La première fois que j’ai lu ce livre, j’étais en première année de licence de lettres modernes. Je m’attendais à lire des livres un peu barbant (surtout que je sortais de terminale L où j’avais lu Les Mémoires du général De Gaulle pour le bac). J’ai commencé l’année en lisant La Duchesse de Langeais de Balzac (seul Balzac que je n’ai pas détesté !), et j’ai enchaîné sur le roman dont je vous fais la chronique aujourd’hui. J’ai été très agréablement surprise d’aimer à ce point-là un roman classique imposé par les études. La preuve est que je l’ai relu aujourd’hui et que j’ai tout autant apprécié.

Landry va donc apprendre à gérer une partie de l’élevage de son voisin, le père Caillaud. En même temps, il se lie d’amitié avec les autres jeunes présents dans la ferme et apprend donc la vie, en dehors du cocon familial : il joue à des jeux de son âge, parle et s’amuse beaucoup. Sylvinet, son frère jumeau, reste chez leurs parents et n’évolue pas beaucoup. En revanche, il est très triste du départ de son frère et en devient même malade. Sa mère, très protectrice, refuse de le faire travailler aussi dur que Landry, si bien que sa constitution reste faible et chétive.

Au fur et à mesure que le temps passe, on comprend que dans l’esprit de Sylvinet se construit une véritable jalousie pour son frère. Pourquoi est-il si heureux loin de lui, alors que lui-même se morfond toute la journée ? Pourquoi est-il proche d’autres personnes ? Pourquoi s’intéresse-t-il aux filles, alors que lui-même en est dégoûté ? Sylvinet nous apparaît rapidement comme un être excessif et ses pensées tendent à nous faire préférer son frère qui fait de son mieux pour contenter son employeur, ses parents et son frère.

La petite Fadette apparaît assez tard dans le récit. C’est un personnage qui nous paraît antipathique au début, mais qui évolue énormément tout au long du roman. Elle subit des moqueries tout au long de son enfance car elle s’habille mal et n’est pas très belle, en dehors de ses yeux. Elle est également la petite fille d’une femme que l’on considère à moitié comme une sorcière et sa mère est partie avec des soldats pour s’amuser – autant vous dire que les gens de cette époque ne sont pas les plus sympas du monde avec une famille de ce genre.

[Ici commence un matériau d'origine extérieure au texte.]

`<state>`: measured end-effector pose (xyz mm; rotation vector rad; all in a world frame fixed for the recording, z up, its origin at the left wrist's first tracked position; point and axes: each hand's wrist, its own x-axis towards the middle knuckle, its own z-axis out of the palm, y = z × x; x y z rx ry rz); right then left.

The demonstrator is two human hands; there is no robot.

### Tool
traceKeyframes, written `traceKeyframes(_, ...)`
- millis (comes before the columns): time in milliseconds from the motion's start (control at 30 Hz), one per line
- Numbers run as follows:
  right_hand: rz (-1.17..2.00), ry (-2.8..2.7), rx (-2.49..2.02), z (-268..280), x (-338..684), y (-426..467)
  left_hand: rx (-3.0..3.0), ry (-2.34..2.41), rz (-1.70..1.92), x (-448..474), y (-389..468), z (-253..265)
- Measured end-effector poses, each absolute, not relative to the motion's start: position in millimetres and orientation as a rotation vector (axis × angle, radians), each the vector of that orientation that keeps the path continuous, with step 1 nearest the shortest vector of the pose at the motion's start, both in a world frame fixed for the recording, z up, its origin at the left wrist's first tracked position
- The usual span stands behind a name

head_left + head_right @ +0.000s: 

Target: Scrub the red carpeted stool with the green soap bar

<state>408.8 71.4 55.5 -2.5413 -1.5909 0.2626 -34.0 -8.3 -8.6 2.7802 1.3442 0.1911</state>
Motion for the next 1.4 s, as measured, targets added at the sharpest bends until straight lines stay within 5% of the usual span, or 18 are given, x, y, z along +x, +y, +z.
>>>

Après certains événements, Landry se sent redevable envers elle et insiste pour qu’elle lui dise comment s’acquitter de sa dette. Elle lui impose de danser avec elle et, suite à cela, une discussion profonde entre les deux personnages va beaucoup la faire évoluer. Je ne peux pas vous en dire plus au risque de vous spoiler, mais c’est une histoire très touchante.

Dans l’édition que j’ai, on trouve un glossaire des mots berrichons utilisés par l’auteure tout au long du roman. Honnêtement, je ne m’en suis pas trop servi cette fois-ci et je n’arrive plus à me rappeler si je faisais des allers-retours entre le texte et le glossaire lors de ma première lecture. Cette édition comporte également plusieurs pages pour expliquer certaines expressions ou passages du livre qui renvoient à des us et coutumes de l’époque – ça, pour le coup, c’est assez intéressant.

L’écriture de l’auteure est vraiment accessible à tous, et je recommanderais même de le faire découvrir à une personne qui souhaite se lancer dans les classiques mais qui a peur de ne pas bien comprendre les tournures de phrases. Dans ce roman, l’écriture est certes assez vieille, mais elle reste clairement compréhensible pour peu que l’on soit un minimum concentré.